N.S‑C : Ah ! On est au cœur du problème. Moi je me définis comme franco-québécoise, parce que d’abord j’ai les deux citoyennetés. Qu’on ne me demande pas de choisir, c’est un peu comme choisir entre son père et sa mère. J’ai choisi de vivre ici, ce n’est pas par hasard. En revanche, je n’ai pas oublié la terre de France. Le Québec, c’est un bout de terre francophone en Amérique, et je n’ai pas dit terre française en Amérique parce qu’en France, on fait souvent l’amalgame. Pour ne rien vous cacher, en début de semaine j’étais au Consulat, on avait un briefing avec l’Élysée sur la visite de François Hollande et le mec de l’Élysée un moment nous dit : « Ah mais vous au Québec, c’est presque la France. » Non ! Le Québec ce n’est pas « presque la France ». Le Québec, c’est un bout d’Amérique qui parle français et qui se bat depuis des centaines d’années pour continuer de parler français. Ce n’est pas du colonialisme, c’est juste que « je me souviens d’où je viens ». Si on a une petite pierre à apporter à l’édifice québécois, c’est par la défense de la langue et la culture française. On ne se pose pas comme des néo-colonisateurs mais simplement comme des gens qui se souviennent qu’on vient de la même terre. 

LD : Comment fonctionne plus précisément votre journal, en termes de diffusion, financement , etc.? 

N.S‑C : Notre magazine repose sur une plateforme web, l’écrit et l’utilisation de multimédias relayés par les médias sociaux. Je crois beaucoup à Twitter et nous devrions l’utiliser beaucoup plus, mais on a un problème de disponibilité parce qu’on est tous bénévoles. Je crois que dans le journalisme web, chacun doit inventer son propre modèle économique. Nos axes de développement sont les suivants : demandes d’aides à nos parlementaires qui ont une oreille attentive à notre journal ; très bonnes relations avec les autorités consulaires et diplomatiques, l’ambassadeur nous donne des entrevues et nous tient informés, nous lui en sommes gré.

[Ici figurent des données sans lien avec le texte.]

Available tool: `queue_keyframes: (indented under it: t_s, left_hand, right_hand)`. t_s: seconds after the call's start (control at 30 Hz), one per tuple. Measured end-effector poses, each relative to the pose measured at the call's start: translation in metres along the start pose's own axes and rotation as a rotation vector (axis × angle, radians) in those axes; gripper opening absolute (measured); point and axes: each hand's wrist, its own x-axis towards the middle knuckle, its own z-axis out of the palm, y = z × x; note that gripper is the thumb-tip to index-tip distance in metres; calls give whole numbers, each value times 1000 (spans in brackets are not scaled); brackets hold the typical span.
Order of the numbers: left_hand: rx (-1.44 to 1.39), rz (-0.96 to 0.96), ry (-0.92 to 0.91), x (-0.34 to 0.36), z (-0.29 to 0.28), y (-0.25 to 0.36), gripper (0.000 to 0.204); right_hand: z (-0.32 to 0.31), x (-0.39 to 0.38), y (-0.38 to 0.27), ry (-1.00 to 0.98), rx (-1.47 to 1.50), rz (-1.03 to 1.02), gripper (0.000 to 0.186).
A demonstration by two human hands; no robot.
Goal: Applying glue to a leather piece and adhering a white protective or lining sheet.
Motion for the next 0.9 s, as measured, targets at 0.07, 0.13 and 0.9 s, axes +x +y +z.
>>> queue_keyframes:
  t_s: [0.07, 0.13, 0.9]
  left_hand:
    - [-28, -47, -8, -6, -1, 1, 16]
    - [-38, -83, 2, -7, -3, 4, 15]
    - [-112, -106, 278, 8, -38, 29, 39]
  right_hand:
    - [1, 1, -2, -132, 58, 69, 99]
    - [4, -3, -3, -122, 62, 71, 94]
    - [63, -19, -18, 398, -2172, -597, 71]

Nous avons aussi en vue de permettre à des étudiants finissants en journalisme d’avoir leur première tribune et leur premier espace de publication, ce qui n’est pas aisé, a fortiori pour des étudiants français. Nous pensons aussi faire de la vidéo promotionnelle et également vendre des espaces de publicité. 

LD : Vous comptez, à long terme, rester un journal de bénévoles ?

N. S‑C : Non, l’objectif, c’est de rémunérer les journalistes, même les étudiants finissants. Toute peine mérite salaire. Notre objectif à moyen et long terme, c’est aussi de développer encore plus la vidéo et puis d’être présents en télé-web, d’avoir une chaîne privée, de faire une émission hebdomadaire avec une université, par exemple.